L'actualité du livre
Pocheset Littérature  

Un hiver à Paris
de Jean-Philippe Blondel
Pocket 2016 /  6,20 €- 40.61  ffr. / 187 pages
ISBN : 978-2-266-26160-9
FORMAT : 11,0 cm × 17,8 cm

Tout ira bien

On aime la plume sans fard, sans lard, de Jean-Philippe Blondel, le parti pris du peu de mots pour dire l'indicible, le deuil, la peur, les décalages affectifs qui nous font et nous décousent. Autofiction ou pas, qu'importe. Doit-on savoir qui est ce ''je'' ? Il existe dans les lignes. Cela suffit.

Un ''je'' fragile, encore jeune, celui de Victor, étudiant ayant quitté l'ennui de la Province, une famille qui ne le comprend déjà plus, pour un grand lycée parisien, l'enfer de la prépa. Attention, clichés : Paris, la Province, le Quartier Latin, l'hypokhâgne mangeuse d'hommes... Ils sont là, assumés, dans les observations et le malaise de ce jeune pas tout à fait à sa place dans ce microcosme social devenu topos littéraire. Un rat des champs illustrant les lois bourdieusiennes, brillant mais venu à Paris avec d'autres capitaux, sociaux, culturels, que ceux d'étudiants bien nés n'ayant eu qu'à traverser la rue.

Le récit sur un peu plus d'un an d'une entrée dans l'âge adulte, accouchement dans la douleur commençant par un décès, celui de Matthieu, l'autre-que-soi suicidé dans la cour du lycée. Trop de pressions, de secrets. La faute à qui ? Des parents séparés ? Un professeur trop spartiate ? Des névroses mal digérées?...

Le jeune narrateur étant sans doute l'ami le plus proche de Mathieu - ce qui ne veut quasiment rien dire -, se noue autour de lui, lui qui, jusque-là, était par essence invisible, une série de relations humaines. Avec le proviseur, certains professeurs, le premier de la classe et, finalement, le père de Mathieu, adulte avec qui se tisse un lien étrange... mais nécessaire. Au contact de ces êtres, eux-mêmes hantés par leurs peurs et leur honte, Victor se sent vivre à nouveau, entre effleurement des peaux et dialogues.

Et la confirmation d'une vocation : écrire.

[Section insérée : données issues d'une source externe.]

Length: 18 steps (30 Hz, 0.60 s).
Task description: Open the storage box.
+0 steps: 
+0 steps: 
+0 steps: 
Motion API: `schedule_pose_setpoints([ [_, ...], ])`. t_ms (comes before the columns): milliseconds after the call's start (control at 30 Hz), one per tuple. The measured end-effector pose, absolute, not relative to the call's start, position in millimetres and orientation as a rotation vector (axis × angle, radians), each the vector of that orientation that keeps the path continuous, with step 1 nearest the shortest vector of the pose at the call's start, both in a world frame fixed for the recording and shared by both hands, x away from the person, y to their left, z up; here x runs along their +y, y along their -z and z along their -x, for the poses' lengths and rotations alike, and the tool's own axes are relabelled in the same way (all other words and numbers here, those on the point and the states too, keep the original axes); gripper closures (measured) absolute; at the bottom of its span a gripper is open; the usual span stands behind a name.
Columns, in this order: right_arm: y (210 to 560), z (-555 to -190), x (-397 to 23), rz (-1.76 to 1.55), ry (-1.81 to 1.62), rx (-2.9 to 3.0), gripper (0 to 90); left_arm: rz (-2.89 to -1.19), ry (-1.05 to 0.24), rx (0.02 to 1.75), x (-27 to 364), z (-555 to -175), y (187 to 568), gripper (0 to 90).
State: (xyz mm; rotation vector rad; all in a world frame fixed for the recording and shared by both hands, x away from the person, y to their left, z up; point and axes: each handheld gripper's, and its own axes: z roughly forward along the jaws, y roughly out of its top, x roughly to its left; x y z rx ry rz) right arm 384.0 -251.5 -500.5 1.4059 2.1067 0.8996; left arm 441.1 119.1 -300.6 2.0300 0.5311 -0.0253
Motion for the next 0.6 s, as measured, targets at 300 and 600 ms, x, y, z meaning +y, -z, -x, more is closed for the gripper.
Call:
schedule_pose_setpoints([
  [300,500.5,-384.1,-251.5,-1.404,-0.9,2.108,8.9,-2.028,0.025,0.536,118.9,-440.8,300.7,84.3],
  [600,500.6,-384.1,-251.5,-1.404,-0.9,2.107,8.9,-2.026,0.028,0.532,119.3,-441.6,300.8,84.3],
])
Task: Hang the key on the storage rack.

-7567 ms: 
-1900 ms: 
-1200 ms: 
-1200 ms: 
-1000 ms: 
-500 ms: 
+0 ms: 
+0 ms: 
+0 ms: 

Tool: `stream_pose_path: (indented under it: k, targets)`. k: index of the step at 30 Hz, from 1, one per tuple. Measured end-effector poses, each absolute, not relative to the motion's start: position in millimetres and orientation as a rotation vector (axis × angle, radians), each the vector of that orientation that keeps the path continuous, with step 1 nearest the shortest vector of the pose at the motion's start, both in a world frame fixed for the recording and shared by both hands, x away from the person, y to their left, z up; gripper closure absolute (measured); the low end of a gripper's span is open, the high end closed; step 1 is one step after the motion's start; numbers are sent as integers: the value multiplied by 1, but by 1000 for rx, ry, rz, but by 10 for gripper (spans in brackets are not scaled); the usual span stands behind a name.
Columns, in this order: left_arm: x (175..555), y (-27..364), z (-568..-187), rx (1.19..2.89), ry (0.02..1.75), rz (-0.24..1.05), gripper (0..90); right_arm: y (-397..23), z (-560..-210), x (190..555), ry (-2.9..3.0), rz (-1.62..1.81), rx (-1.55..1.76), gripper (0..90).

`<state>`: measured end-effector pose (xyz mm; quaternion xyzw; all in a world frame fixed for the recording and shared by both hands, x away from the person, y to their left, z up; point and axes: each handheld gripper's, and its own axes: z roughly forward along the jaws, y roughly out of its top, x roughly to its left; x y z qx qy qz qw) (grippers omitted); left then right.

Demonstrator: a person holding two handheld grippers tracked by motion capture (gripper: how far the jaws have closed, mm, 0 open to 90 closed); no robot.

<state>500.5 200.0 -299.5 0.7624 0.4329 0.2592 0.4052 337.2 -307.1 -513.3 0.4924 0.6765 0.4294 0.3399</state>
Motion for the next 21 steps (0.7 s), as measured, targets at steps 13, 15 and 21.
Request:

Victor devient auteur à l'orée de la tragédie. Le roman est alors celui d'un apprentissage, celui du récit, d'une faculté à tailler dans l'épaisseur du temps des formes étranges, qui ne sont ni réalité ni fantasmes. La littérature, quoi.

Un roman court, dense, touchant, qui murmurera des comptines connues à ceux, provinciaux ou pas, passés au moulin des classes préparatoires. Triste itinéraire d'où, comme souvent chez Blondel, naissent malgré tout les possibilités d'une rédemption, les germes d'un épanouissement intime.